Avast initially suggested that it should be enough to update to the clean version of CCleaner, but Cisco recommended that it would be safer to restore from backups and reimage the systems. Avast also recommends updating to CCleaner 5.35, as the company has now also revoked the Symantec certificate it was using to sign the infected 5.33 version as well as the cleaned-up 5.34 version.
That's just a human mistake, no need to be rude.
Are the versions before 5.33 infected from this, because I own x64 bit 5.30 version of CCleaner and am wondering should I remove CCleaner from my PC and reinstall if necessary ?
Not so unusual, as CCleaner is a relatively robust way to decommission old HDDs (and to some extend SSDs); especially if the business has stored information they wish to remain private. Keep in mind that in a large company (say 100,000 employees) their inventory of deployed systems is fluid and something has to be done to protect their trade secrets.
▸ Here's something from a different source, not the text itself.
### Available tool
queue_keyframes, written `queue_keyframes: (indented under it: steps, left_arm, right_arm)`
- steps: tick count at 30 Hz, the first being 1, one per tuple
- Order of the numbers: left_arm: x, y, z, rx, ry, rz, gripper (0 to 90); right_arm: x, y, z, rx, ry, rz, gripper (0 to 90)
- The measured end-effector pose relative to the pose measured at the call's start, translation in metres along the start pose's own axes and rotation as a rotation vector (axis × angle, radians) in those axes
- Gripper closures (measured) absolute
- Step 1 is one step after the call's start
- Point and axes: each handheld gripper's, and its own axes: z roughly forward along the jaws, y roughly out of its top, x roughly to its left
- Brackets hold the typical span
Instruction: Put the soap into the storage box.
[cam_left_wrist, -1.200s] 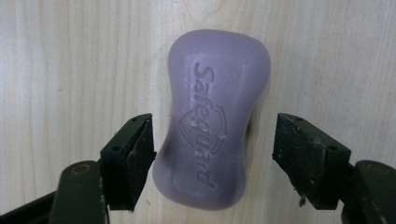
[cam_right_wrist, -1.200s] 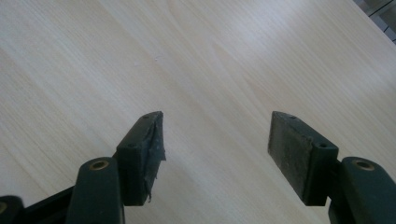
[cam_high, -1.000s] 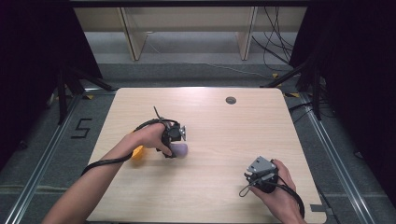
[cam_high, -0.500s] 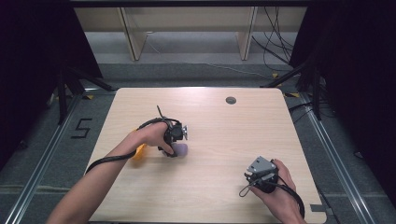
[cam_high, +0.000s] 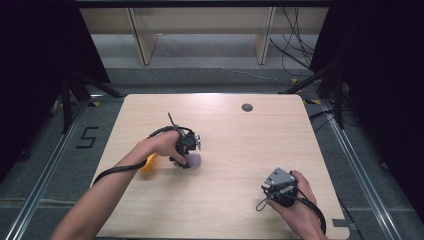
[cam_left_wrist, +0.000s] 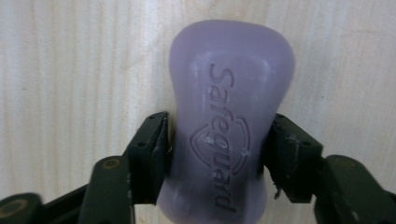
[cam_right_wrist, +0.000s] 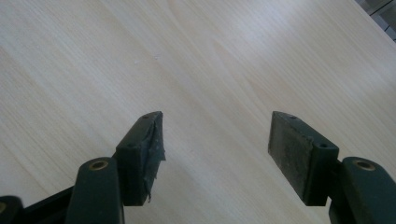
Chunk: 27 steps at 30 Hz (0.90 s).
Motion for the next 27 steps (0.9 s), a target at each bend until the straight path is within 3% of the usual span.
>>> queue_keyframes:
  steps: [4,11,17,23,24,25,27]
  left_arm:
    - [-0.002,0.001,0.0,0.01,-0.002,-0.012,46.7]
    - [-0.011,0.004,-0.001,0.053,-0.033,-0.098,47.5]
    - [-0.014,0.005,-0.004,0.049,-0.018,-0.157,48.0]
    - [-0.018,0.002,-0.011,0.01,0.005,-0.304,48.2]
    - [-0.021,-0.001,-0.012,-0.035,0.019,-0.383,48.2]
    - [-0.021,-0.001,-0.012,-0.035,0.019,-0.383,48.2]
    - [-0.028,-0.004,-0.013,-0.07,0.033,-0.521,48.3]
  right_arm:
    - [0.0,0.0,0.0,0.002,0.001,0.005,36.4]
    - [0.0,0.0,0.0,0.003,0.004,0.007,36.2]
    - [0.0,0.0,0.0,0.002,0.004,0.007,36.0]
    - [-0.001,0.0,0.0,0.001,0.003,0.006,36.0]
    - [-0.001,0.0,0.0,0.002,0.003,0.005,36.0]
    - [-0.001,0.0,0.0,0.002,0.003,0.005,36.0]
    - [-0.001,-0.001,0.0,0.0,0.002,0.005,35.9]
As directly related to the article, I had 5.33 installed. Since I test various apps on my desktop system, and it varies from client to client, I prefer to do all this from within a VM so my host remains fairly unaffected. Once such test (still underway) required the use of CCleaner, and 5.33 was installed and it was infected.
Fortunately this was an installation in a VM only, and therefore no impact on my host system.
Just thought I'd add my 0.02 worth, to let you know that it does impact individual users as well - though the payload was never triggered.
I didn't think about the HDD wiper. That actually makes sense then. The drives an IT department is wiping have exactly what the hackers would want.
Most of my experience with IT is at academic institutions. Asking for anything more than a computer with MS office was almost not worth the effort (and they charged the lab to install software). Everything I see in these forums about bad IT practices is the world I live in. The fact you were using a VM puts you head and shoulder above most of what I've had to put up with. During grad school (2007) my computer was an old XP machine with a public unfirewalled IP address. Based on how long it took them to roll out SP3 they delayed most patches at least a full year. The only thing between me and internet was McAfee and a poorly patched windows XP. They also gave me a laptop with whole disk encryption that was incompatible with Vista's hybrid sleep (the default). Everyone that got a laptop ended losing everything at some point all because they never read the release notes for pgp.